- Autor
- Michaella Carla Laurindo
- Orientador(a)
- Ines Lacerda Araujo
- Universidade
- PONTIFÍCIA UNIVERSIDADE CATÓLICA DO PARANÁ — PUC/PR
- Programa
- FILOSOFIA
- Grau
- MESTRADO
- Ano
- 2007
O intuito é investigar o conceito de perversão na visão de Freud a fim de apontar se há continuidade ou ruptura com o discurso psiquiátrico.

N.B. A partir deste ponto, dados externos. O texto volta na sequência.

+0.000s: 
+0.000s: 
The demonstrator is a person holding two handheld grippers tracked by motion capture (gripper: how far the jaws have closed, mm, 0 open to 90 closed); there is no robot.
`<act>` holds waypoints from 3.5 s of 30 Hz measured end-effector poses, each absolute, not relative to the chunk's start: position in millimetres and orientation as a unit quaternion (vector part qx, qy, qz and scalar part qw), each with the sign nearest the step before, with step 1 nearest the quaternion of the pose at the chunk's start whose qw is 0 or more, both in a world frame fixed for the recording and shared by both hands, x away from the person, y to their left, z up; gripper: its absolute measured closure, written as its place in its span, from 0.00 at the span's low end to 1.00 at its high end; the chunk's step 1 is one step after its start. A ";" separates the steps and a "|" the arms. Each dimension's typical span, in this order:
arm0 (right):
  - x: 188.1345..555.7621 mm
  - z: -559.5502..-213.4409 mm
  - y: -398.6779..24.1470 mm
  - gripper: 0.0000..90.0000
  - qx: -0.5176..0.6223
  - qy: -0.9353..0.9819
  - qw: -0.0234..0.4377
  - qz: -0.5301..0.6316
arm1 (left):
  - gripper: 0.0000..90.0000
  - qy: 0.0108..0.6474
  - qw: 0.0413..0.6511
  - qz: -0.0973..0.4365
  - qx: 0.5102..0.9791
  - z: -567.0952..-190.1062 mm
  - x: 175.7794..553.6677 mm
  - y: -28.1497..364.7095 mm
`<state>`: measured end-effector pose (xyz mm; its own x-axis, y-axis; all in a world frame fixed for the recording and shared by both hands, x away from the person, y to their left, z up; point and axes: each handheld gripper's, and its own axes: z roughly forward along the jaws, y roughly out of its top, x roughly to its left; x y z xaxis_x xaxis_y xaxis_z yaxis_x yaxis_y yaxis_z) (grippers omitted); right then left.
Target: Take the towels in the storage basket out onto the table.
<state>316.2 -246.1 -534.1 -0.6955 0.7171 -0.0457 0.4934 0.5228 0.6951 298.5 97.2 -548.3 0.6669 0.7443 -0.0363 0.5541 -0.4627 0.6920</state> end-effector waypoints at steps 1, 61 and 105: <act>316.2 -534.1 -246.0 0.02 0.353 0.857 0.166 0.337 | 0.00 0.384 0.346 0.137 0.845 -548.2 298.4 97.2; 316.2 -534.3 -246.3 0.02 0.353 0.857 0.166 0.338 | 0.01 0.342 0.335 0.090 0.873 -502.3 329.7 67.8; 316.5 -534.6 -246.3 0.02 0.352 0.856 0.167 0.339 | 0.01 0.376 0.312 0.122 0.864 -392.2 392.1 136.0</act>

O presente trabalho é pautado em duas perspectivas, uma acerca da concepção freudiana e a outra acerca da concepção foucaultiana de perversão, portanto, dois aspectos são abordados: a crítica de Foucault, no que se refere à psicanálise estar ou não inserida no dispositivo de sexualidade (sendo assim, fonte de saber-poder); discussão sobre a psicanálise ser responsável pela despsiquiatrização da noção de perversão. O conceito é rastreado desde o seu surgimento na psicopatologia em meados do século XIX até os dias atuais. É possível evidenciar que em psicanálise “perversão” não é sinônimo de “maldade” ou “comportamento desviante”. São elucidados nesta obra os conceitos dos dois teóricos referentes ao tema: sexualidade infantil, degeneração, instinto/pulsão; a aliança do casal heterossexual como modelo; laço entre judiciário e psiquiatria para definir os perversos, dispositivo de sexualidade. Foucault não aborda diretamente a questão do conceito de perversão e não pretende fazer uma análise no sentido de contestar sua veracidade. O seu cunho crítico incide sobre as bases em que a psicanálise assentou seu conhecimento, as noções provindas da psiquiatria e a tentativa de especificação dos indivíduos a partir da sexualidade.